__Data for analysis__.

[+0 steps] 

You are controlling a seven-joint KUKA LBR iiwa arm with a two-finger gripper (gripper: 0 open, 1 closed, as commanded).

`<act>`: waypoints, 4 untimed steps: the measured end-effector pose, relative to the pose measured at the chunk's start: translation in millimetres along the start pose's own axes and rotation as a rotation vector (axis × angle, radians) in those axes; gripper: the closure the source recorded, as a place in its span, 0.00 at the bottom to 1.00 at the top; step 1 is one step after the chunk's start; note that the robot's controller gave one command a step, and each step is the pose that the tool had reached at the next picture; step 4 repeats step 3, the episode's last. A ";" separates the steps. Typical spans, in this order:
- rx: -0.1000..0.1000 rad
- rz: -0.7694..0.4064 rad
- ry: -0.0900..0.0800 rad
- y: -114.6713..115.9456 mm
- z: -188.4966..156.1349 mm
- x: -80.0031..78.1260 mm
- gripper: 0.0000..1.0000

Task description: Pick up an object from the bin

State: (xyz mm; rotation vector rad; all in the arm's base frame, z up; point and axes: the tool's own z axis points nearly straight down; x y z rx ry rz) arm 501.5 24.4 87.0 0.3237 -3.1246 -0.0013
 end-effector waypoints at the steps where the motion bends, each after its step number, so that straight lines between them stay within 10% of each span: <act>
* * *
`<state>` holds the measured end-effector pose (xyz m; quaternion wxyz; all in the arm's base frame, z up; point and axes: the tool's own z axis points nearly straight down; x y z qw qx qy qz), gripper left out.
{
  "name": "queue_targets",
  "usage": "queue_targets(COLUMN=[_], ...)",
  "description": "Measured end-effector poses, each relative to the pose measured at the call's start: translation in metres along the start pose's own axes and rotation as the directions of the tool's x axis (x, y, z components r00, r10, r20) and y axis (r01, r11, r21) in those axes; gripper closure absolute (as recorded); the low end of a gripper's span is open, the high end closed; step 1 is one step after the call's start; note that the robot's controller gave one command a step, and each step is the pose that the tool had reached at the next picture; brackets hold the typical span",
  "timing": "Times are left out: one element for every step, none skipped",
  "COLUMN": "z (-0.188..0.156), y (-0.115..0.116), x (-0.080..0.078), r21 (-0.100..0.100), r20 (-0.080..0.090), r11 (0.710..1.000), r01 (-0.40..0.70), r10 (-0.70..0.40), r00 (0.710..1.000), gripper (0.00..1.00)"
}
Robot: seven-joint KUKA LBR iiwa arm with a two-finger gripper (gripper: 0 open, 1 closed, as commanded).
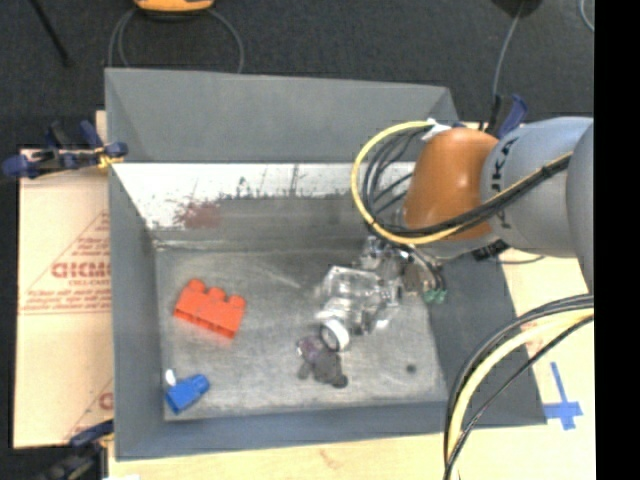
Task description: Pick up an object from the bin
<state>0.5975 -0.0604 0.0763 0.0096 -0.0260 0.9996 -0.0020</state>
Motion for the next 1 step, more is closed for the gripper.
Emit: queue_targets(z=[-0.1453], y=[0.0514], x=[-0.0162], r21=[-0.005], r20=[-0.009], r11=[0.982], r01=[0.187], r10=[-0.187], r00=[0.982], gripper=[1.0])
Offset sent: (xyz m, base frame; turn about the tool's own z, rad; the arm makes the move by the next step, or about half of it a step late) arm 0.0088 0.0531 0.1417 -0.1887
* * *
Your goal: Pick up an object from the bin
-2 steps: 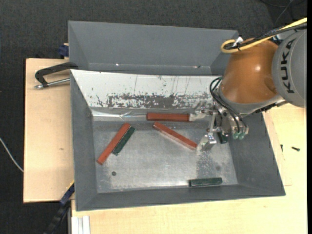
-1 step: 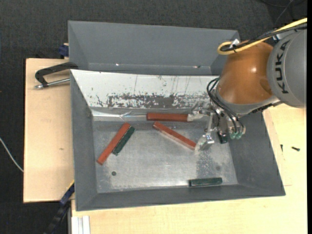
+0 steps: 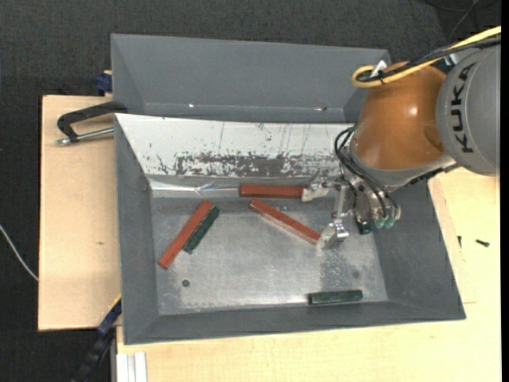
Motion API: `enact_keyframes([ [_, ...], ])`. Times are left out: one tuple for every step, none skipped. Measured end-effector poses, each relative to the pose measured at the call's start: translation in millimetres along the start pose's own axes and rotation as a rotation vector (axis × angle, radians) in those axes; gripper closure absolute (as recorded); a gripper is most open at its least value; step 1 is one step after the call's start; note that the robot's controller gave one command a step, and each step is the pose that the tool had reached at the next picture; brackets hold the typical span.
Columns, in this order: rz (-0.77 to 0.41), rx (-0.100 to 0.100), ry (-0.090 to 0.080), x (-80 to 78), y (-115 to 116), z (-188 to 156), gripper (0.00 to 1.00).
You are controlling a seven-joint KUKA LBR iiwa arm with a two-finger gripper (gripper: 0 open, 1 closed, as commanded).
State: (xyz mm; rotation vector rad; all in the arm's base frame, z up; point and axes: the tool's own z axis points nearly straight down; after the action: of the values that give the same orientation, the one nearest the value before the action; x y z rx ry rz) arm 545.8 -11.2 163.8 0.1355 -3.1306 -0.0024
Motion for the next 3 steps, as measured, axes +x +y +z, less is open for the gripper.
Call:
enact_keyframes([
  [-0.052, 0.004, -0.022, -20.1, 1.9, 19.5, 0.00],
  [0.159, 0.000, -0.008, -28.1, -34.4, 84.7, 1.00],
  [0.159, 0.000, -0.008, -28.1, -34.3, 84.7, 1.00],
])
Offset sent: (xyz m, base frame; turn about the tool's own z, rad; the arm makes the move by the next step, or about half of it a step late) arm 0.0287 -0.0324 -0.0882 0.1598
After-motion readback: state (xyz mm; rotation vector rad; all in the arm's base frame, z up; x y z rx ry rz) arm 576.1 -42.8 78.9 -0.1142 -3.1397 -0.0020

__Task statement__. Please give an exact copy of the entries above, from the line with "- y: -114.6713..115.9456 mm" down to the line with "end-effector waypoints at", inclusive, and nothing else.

__Result of the exercise__.
- y: -114.6713..115.9456 mm
- z: -188.4966..156.1349 mm
- x: -80.0031..78.1260 mm
- gripper: 0.0000..1.0000

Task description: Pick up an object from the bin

State: (xyz mm; rotation vector rad; all in the arm's base frame, z up; point and axes: the tool's own z axis points nearly straight down; x y z rx ry rz) arm 501.5 24.4 87.0 0.3237 -3.1246 -0.0013
 end-effector waypoints at the steps where the motion bends, each after its step number, so that straight lines between them stay within 10% of each span: <act>

The exercise calls for nothing further.